▶ _Work instructions_
Could you copy out all the lines in the material below where the word "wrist" occurs?

----- Data provided -----

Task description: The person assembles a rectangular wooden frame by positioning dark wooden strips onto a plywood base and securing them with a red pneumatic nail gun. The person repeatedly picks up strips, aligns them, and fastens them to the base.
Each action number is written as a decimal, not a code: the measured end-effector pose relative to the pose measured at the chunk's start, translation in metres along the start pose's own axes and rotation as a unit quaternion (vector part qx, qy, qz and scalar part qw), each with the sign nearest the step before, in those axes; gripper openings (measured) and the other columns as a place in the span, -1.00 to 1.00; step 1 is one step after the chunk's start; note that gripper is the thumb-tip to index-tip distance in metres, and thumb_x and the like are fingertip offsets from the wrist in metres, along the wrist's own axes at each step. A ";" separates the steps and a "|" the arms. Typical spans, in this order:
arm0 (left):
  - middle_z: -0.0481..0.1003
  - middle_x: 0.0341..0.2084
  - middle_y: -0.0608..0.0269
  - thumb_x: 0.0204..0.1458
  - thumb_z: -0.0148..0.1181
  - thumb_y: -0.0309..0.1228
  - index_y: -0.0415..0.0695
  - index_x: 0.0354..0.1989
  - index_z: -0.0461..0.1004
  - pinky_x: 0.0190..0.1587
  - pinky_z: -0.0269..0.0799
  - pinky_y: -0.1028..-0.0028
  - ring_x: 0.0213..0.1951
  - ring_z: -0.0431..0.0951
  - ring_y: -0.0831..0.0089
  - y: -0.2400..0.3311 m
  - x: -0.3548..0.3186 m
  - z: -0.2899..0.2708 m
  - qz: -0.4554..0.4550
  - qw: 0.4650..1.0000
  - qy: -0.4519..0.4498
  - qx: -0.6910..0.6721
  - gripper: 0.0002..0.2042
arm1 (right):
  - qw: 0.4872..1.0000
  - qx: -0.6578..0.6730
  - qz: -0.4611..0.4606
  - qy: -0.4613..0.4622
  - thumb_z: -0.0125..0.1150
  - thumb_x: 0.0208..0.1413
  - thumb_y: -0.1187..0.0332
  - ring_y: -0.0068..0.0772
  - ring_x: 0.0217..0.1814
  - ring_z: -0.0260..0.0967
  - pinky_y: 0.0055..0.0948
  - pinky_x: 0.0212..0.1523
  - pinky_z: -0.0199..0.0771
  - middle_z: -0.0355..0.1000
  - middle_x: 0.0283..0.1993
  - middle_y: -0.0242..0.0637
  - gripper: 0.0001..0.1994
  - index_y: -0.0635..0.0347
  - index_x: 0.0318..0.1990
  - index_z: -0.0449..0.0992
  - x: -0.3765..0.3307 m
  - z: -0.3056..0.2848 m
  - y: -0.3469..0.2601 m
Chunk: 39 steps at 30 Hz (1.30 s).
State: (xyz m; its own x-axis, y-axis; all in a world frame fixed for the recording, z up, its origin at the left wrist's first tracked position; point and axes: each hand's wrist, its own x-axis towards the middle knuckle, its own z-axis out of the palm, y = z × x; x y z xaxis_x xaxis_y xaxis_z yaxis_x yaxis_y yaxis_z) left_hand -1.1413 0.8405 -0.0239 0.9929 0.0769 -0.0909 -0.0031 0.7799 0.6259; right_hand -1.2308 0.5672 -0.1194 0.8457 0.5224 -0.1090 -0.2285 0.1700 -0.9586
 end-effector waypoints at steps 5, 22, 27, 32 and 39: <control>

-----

▶ _Response for this exercise_
Each action number is written as a decimal, not a code: the measured end-effector pose relative to the pose measured at the chunk's start, translation in metres along the start pose's own axes and rotation as a unit quaternion (vector part qx, qy, qz and scalar part qw), each with the sign nearest the step before, in those axes; gripper openings (measured) and the other columns as a place in the span, -1.00 to 1.00; step 1 is one step after the chunk's start; note that gripper is the thumb-tip to index-tip distance in metres, and thumb_x and the like are fingertip offsets from the wrist in metres, along the wrist's own axes at each step. A ";" separates the steps and a "|" the arms. Typical spans, in this order:
State: (xyz m; its own x-axis, y-axis; all in a world frame fixed for the recording, z up, its origin at the left wrist's first tracked position; point and axes: each hand's wrist, its own x-axis towards the middle knuckle, its own z-axis out of the palm, y = z × x; x y z xaxis_x xaxis_y xaxis_z yaxis_x yaxis_y yaxis_z) left_hand -1.1413 0.8405 -0.0239 0.9929 0.0769 -0.0909 -0.0031 0.7799 0.6259; right_hand -1.2308 0.5672 -0.1194 0.8457 0.5224 -0.1090 -0.2285 0.1700 -0.9586

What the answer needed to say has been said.